Sur le principe, déduire le coefficient d’extinction d’une mesure de transmission par application de la loi de Beer-Bouguer-Lambert est bien établi mais l’état de l’art montre qu’une fraction de l’intensité mesurée par le transmissiomètre provient en fait de la diffusion vers l’avant, très proche de l’axe optique, de la lumière incidente par les particules de nuages. Face à la variabilité des propriétés de diffusion des hydrométéores naturels, il n’est pas possible d’établir des fonctions théoriques simples pour corriger a posteriori la mesure de transmission. L’approche la plus prometteuse consiste donc à estimer par la mesure la fraction de puissance contaminant la mesure de transmission en réalisant des mesures coïncidentes et co-localisées de l’intensité transmise à travers un volume de nuage et de l’intensité diffusée proche avant par les hydrométéores. A ce jour, il n’existe pas d’instrument commercialement disponible et les prototypes d’extinctiomètre aéroportés existants souffrent de limitations techniques (prise en compte insuffisante des effets de la diffusion proche avant) qui peuvent introduire une erreur d’un facteur 2 pour les nuages en phase glace ou précipitants incompatibles avec les exigences scientifiques.

Description technique

L’équipe du LaMP en charge de la PMA a donc décidé d’inscrire le développement d’un tel instrument à son plan de développement pour la période 2020-2024. Afin de limiter le risque lié au caractère exploratoire de ce projet et de développer une meilleure compréhension de ce principe de mesure en présence d’hydrométéores aux propriétés radiatives complexes, le LaMP souhaite d’abord concevoir un prototype sol (maturité technologique TRL 5 minimum) permettant de mesurer au sol (en laboratoire ou sur site de mesure en plein air) l’extinction optique en environnement nuageux tout en limitant la complexité technique intrinsèque au développement d’une sonde aéroportée.

La collaboration initiée en mars 2020 entre personnels du LaMP, de l’Observatoire de Physique du Globe de Clermont-Ferrand (OPGC/SDT) et de la DT-INSU, tous rattachés à l’INSU va donc continuer.
Grâce à cette collaboration, les bases du projet ont été posées permettant la rédaction d’un cahier des charges décrivant le principe de mesure retenu, les exigences scientifiques ainsi que l’environnement d’utilisation et les fonctionnalités attendues du prototype. Les études préparatoires réalisées ont permis de sélectionner le principe de mesure et de proposer une architecture optique audacieuse, inspirée de solutions techniques existantes ou prometteuses (emploi d’un capteur CCD pour mesurer la diffusion sur une plage d’ouvertures angulaires). La phase de conception du système optique est engagée : l’équipe travaille actuellement à la modélisation numérique de l’instrument (à l’aide du logiciel Zemax/OpticStudio) et à la réalisation d’un démonstrateur de paillasse afin de dérisquer progressivement la mesure. Une revue de conception du système optique est envisagée pour la fin 2020.
La contribution de la DT-INSU a été essentielle sur l’ensemble du travail accompli au cours de la première année, tant sur le plan de la méthodologie projet que par l’expertise technique qu’elle apporte.

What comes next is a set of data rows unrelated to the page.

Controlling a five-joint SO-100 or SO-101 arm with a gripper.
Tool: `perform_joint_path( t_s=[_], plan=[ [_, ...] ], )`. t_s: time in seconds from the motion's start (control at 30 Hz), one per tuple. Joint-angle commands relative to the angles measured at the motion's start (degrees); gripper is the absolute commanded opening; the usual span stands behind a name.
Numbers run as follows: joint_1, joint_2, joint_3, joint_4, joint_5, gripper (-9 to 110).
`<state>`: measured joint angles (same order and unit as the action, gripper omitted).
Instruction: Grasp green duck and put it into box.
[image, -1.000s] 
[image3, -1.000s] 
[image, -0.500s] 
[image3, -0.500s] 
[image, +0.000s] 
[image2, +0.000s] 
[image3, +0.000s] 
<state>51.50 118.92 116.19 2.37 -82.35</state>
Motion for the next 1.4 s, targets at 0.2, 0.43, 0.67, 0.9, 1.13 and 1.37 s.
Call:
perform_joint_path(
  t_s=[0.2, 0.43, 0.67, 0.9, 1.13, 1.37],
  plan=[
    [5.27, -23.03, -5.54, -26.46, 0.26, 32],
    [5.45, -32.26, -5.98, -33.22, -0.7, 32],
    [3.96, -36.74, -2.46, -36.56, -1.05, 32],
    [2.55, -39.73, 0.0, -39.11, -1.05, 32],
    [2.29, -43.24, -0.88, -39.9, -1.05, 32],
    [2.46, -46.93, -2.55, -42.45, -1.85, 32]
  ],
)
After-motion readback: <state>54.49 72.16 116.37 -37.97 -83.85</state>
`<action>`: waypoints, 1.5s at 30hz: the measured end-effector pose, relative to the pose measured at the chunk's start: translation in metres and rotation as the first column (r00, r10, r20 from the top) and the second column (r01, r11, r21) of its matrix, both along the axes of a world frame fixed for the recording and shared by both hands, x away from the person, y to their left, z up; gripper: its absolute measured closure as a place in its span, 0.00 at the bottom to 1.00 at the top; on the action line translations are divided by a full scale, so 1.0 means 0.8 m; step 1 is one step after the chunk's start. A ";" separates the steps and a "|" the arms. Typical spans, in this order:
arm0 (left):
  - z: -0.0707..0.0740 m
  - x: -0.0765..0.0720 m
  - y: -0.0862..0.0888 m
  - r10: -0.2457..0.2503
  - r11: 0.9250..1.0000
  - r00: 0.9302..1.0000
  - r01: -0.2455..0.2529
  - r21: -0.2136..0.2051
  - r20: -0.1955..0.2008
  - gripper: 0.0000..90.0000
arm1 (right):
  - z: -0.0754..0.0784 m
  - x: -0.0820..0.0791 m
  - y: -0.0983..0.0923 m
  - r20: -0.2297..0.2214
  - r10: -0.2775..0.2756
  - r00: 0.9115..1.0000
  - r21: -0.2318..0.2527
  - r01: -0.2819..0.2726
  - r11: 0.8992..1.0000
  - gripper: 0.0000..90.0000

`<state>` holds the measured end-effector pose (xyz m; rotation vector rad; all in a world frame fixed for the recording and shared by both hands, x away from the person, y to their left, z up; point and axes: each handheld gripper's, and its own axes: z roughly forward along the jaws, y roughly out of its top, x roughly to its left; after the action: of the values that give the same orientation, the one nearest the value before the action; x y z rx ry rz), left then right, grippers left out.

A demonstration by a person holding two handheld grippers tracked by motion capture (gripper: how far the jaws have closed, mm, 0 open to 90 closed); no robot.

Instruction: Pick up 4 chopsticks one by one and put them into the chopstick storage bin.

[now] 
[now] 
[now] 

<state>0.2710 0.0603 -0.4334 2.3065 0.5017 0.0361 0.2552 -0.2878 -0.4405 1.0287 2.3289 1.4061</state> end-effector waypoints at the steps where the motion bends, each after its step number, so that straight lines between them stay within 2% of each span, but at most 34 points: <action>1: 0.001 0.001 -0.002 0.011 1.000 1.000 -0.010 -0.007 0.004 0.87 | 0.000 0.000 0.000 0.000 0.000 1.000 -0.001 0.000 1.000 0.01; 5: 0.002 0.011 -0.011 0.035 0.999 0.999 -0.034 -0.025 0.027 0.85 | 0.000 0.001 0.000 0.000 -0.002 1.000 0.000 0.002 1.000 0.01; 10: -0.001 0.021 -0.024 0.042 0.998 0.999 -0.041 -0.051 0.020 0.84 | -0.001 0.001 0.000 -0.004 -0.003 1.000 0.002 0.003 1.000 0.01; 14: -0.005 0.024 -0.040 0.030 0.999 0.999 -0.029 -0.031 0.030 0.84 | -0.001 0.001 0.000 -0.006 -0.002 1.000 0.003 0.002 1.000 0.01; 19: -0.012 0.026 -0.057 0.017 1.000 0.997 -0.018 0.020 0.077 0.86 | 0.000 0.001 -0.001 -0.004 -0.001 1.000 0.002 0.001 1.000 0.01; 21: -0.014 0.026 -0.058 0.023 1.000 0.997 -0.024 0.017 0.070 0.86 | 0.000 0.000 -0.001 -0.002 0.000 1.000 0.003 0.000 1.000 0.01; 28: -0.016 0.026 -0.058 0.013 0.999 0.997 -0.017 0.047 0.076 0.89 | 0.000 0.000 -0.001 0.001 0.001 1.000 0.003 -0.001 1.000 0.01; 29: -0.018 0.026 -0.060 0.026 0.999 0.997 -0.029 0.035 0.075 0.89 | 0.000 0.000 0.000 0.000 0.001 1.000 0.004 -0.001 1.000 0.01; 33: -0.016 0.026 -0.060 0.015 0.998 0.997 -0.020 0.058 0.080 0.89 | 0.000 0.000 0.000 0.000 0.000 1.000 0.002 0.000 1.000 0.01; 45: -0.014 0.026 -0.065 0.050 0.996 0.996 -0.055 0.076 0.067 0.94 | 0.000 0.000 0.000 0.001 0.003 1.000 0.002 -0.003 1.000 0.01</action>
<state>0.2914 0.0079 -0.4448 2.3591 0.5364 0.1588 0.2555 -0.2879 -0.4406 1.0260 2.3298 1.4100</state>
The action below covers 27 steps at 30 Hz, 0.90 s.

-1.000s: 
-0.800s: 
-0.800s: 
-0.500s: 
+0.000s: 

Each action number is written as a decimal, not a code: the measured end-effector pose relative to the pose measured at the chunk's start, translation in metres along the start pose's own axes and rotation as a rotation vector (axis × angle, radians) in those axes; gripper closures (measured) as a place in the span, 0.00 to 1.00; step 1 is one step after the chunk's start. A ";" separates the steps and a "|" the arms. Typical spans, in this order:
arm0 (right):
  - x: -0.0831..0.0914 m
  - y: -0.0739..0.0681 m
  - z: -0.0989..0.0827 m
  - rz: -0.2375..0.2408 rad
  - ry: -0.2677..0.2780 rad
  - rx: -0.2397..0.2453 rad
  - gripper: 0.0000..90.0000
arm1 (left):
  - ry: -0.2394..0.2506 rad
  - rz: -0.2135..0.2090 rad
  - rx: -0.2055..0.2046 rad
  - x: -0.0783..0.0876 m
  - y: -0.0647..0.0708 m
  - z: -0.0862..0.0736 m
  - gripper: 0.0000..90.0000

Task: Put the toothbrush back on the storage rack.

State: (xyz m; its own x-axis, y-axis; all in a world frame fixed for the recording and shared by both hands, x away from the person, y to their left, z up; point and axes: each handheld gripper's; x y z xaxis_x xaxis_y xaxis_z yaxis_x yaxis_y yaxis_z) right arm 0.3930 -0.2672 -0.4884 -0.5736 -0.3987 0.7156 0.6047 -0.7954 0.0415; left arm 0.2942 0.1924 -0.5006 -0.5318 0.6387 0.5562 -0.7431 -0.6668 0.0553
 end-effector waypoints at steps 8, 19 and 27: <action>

Pour la première année, la contribution de la DT-INSU a permis :

  • la rédaction d’un cahier des charges (principe de mesure retenu, exigences scientifiques, l’environnement d’utilisation, fonctionnalités attendues).
  • la rédaction d’un arbre produit initial de l’instrument.
  • la modélisation optique numérique de l’instrument à l’aide du logiciel Zemax.

Tous ces travaux ont initié une identification des éléments catalogues optiques mais également électroniques, en vue d’un démonstrateur du principe de mesure. Ce démonstrateur est une pré-phase à la conception du prototype.